Segment Start: MATERIAL FOR THIS EXERCISE

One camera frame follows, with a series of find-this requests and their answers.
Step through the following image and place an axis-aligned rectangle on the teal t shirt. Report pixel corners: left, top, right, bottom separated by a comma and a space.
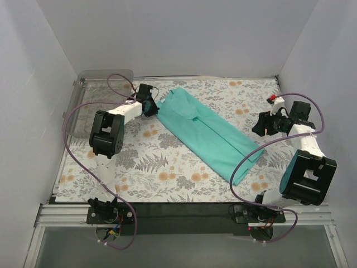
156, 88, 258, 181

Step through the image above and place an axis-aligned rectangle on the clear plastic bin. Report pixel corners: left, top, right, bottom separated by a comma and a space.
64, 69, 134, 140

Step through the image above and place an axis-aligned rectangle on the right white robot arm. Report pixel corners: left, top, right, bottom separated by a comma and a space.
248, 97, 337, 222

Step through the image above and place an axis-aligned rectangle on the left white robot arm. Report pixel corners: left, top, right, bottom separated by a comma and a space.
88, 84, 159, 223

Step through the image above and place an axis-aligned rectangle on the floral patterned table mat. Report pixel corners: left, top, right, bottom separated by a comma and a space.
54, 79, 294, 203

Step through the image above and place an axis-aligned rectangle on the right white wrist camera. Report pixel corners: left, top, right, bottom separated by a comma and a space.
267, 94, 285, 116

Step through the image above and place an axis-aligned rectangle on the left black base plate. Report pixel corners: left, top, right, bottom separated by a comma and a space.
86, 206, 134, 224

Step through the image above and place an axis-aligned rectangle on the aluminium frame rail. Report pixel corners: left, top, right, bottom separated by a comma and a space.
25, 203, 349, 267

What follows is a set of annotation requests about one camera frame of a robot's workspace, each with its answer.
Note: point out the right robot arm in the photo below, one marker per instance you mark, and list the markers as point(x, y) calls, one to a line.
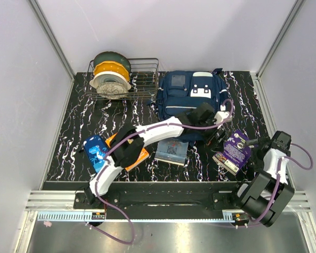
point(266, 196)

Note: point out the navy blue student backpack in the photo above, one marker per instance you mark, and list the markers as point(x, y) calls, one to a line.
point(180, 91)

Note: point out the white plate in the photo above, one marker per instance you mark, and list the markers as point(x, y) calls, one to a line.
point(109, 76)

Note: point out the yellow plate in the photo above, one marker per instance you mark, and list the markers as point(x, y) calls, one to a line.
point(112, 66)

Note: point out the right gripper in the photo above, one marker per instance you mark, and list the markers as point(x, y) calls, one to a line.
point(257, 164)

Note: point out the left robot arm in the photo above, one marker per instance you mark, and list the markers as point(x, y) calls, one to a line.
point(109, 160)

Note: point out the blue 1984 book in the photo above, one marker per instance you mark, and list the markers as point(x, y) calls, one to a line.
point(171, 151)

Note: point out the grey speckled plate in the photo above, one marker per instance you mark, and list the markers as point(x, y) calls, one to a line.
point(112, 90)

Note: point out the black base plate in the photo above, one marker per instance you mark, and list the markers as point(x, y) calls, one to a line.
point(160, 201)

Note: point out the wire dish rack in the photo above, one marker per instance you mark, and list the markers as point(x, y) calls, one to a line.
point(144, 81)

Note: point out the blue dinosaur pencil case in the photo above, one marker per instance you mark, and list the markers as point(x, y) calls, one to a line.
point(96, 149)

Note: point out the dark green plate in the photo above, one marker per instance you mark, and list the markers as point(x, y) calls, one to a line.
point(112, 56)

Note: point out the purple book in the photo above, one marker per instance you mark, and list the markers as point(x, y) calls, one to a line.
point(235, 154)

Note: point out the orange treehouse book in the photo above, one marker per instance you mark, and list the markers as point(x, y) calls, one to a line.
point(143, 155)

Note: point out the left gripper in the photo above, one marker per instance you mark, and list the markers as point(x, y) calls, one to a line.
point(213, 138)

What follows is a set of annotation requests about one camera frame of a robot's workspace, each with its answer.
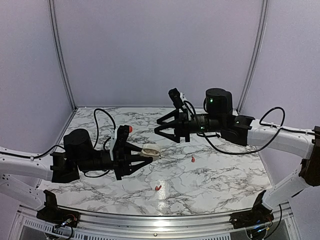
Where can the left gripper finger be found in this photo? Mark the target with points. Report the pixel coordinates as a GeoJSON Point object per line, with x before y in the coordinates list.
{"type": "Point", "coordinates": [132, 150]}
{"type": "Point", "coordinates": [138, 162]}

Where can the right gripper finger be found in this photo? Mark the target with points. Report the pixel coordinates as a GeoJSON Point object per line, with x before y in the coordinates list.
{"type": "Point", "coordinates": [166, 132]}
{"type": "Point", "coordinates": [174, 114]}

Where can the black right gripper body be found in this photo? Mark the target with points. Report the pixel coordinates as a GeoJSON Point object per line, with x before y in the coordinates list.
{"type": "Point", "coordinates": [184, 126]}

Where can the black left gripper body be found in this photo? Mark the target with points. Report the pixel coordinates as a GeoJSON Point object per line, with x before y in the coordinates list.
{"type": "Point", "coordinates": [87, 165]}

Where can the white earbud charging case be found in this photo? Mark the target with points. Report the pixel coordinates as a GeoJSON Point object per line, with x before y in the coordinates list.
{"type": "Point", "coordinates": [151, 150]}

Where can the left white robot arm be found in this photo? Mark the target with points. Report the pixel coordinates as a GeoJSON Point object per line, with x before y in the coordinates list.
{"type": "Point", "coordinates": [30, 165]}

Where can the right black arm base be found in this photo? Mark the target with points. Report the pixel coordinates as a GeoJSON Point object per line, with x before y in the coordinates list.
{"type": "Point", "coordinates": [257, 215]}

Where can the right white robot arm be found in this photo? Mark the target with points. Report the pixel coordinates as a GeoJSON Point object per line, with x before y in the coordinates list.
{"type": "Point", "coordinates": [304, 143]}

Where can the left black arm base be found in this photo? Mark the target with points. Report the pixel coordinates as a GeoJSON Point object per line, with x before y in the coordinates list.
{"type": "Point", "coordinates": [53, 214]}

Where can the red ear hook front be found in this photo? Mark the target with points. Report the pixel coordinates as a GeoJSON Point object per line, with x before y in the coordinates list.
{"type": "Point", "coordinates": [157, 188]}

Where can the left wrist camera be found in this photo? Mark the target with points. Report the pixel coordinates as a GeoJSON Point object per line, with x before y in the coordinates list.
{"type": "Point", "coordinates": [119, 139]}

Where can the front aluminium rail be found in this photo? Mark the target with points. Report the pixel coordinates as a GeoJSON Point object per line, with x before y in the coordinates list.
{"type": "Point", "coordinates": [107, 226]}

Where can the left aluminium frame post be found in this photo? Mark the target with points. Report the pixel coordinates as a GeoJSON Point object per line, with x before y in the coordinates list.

Segment End: MATERIAL FOR THIS EXERCISE

EXERCISE
The records, exactly as written but without images, should be returned.

EXERCISE RESULT
One camera frame follows, with a series of find-this requests and their answers.
Step through the following image and place an axis-aligned rectangle on the teal t shirt. Report pixel corners: left, top, right, bottom separated by a comma and a space.
156, 88, 258, 181

Step through the image above and place an axis-aligned rectangle on the clear plastic bin. Report pixel corners: left, top, right, bottom separated by a comma and a space.
64, 69, 134, 140

Step through the image above and place an axis-aligned rectangle on the right white robot arm. Report pixel corners: left, top, right, bottom separated by a comma and a space.
248, 97, 337, 222

Step through the image above and place an axis-aligned rectangle on the left white robot arm. Report pixel corners: left, top, right, bottom separated by a comma and a space.
88, 84, 159, 223

Step through the image above and place an axis-aligned rectangle on the floral patterned table mat. Report pixel corners: left, top, right, bottom separated by a comma and a space.
54, 79, 294, 203

Step through the image above and place an axis-aligned rectangle on the right white wrist camera. Report pixel corners: left, top, right, bottom separated by a comma and a space.
267, 94, 285, 116

Step through the image above and place an axis-aligned rectangle on the left black base plate. Report pixel corners: left, top, right, bottom separated by a comma and a space.
86, 206, 134, 224

Step through the image above and place an axis-aligned rectangle on the aluminium frame rail. Report pixel corners: left, top, right, bottom separated by a comma and a space.
25, 203, 349, 267

What follows is a set of annotation requests about one camera frame of a robot's workspace, each with its answer.
Note: point out the right robot arm in the photo below, one marker per instance you mark, and list the markers as point(x, y) calls, one to a line.
point(266, 196)

Note: point out the navy blue student backpack in the photo above, one marker per instance you mark, and list the markers as point(x, y) calls, one to a line.
point(180, 91)

Note: point out the white plate in the photo above, one marker per instance you mark, and list the markers as point(x, y) calls, one to a line.
point(109, 76)

Note: point out the yellow plate in the photo above, one marker per instance you mark, and list the markers as point(x, y) calls, one to a line.
point(112, 66)

Note: point out the right gripper in the photo above, one marker per instance you mark, and list the markers as point(x, y) calls, one to a line.
point(257, 164)

Note: point out the left robot arm in the photo above, one marker per instance you mark, and list the markers as point(x, y) calls, one to a line.
point(109, 160)

Note: point out the blue 1984 book in the photo above, one marker per instance you mark, and list the markers as point(x, y) calls, one to a line.
point(171, 151)

Note: point out the grey speckled plate in the photo above, one marker per instance you mark, and list the markers as point(x, y) calls, one to a line.
point(112, 90)

Note: point out the black base plate in the photo above, one marker per instance you mark, and list the markers as point(x, y) calls, one to a line.
point(160, 201)

Note: point out the wire dish rack in the photo above, one marker per instance you mark, and list the markers as point(x, y) calls, one to a line.
point(144, 81)

Note: point out the blue dinosaur pencil case in the photo above, one marker per instance you mark, and list the markers as point(x, y) calls, one to a line.
point(96, 149)

Note: point out the dark green plate in the photo above, one marker per instance you mark, and list the markers as point(x, y) calls, one to a line.
point(112, 56)

Note: point out the purple book in the photo above, one marker per instance you mark, and list the markers as point(x, y) calls, one to a line.
point(235, 154)

Note: point out the orange treehouse book in the photo above, one marker per instance you mark, and list the markers as point(x, y) calls, one to a line.
point(143, 155)

Note: point out the left gripper in the photo above, one marker per instance you mark, and list the markers as point(x, y) calls, one to a line.
point(213, 138)

What follows is a set of annotation requests about one camera frame of a robot's workspace, each with its answer.
Where can the left gripper finger be found in this photo? Mark the target with points. Report the pixel coordinates as a GeoJSON Point object per line, with x before y in the coordinates list.
{"type": "Point", "coordinates": [132, 150]}
{"type": "Point", "coordinates": [138, 162]}

Where can the right gripper finger be found in this photo? Mark the target with points. Report the pixel coordinates as a GeoJSON Point object per line, with x before y in the coordinates list.
{"type": "Point", "coordinates": [166, 132]}
{"type": "Point", "coordinates": [174, 114]}

Where can the black right gripper body be found in this photo? Mark the target with points. Report the pixel coordinates as a GeoJSON Point object per line, with x before y in the coordinates list.
{"type": "Point", "coordinates": [184, 126]}

Where can the black left gripper body be found in this photo? Mark the target with points. Report the pixel coordinates as a GeoJSON Point object per line, with x before y in the coordinates list.
{"type": "Point", "coordinates": [87, 165]}

Where can the white earbud charging case be found in this photo? Mark the target with points. Report the pixel coordinates as a GeoJSON Point object per line, with x before y in the coordinates list.
{"type": "Point", "coordinates": [151, 150]}

Where can the left white robot arm be found in this photo? Mark the target with points. Report the pixel coordinates as a GeoJSON Point object per line, with x before y in the coordinates list.
{"type": "Point", "coordinates": [30, 165]}

Where can the right black arm base be found in this photo? Mark the target with points. Report the pixel coordinates as a GeoJSON Point object per line, with x before y in the coordinates list.
{"type": "Point", "coordinates": [257, 215]}

Where can the right white robot arm be found in this photo? Mark the target with points. Report the pixel coordinates as a GeoJSON Point object per line, with x before y in the coordinates list.
{"type": "Point", "coordinates": [304, 143]}

Where can the left black arm base be found in this photo? Mark the target with points. Report the pixel coordinates as a GeoJSON Point object per line, with x before y in the coordinates list.
{"type": "Point", "coordinates": [53, 214]}

Where can the red ear hook front be found in this photo? Mark the target with points. Report the pixel coordinates as a GeoJSON Point object per line, with x before y in the coordinates list.
{"type": "Point", "coordinates": [157, 188]}

Where can the left wrist camera be found in this photo? Mark the target with points. Report the pixel coordinates as a GeoJSON Point object per line, with x before y in the coordinates list.
{"type": "Point", "coordinates": [119, 139]}

Where can the front aluminium rail be found in this photo? Mark the target with points. Report the pixel coordinates as a GeoJSON Point object per line, with x before y in the coordinates list.
{"type": "Point", "coordinates": [107, 226]}

Where can the left aluminium frame post be found in this photo? Mark the target with points. Report the pixel coordinates as a GeoJSON Point object per line, with x before y in the coordinates list.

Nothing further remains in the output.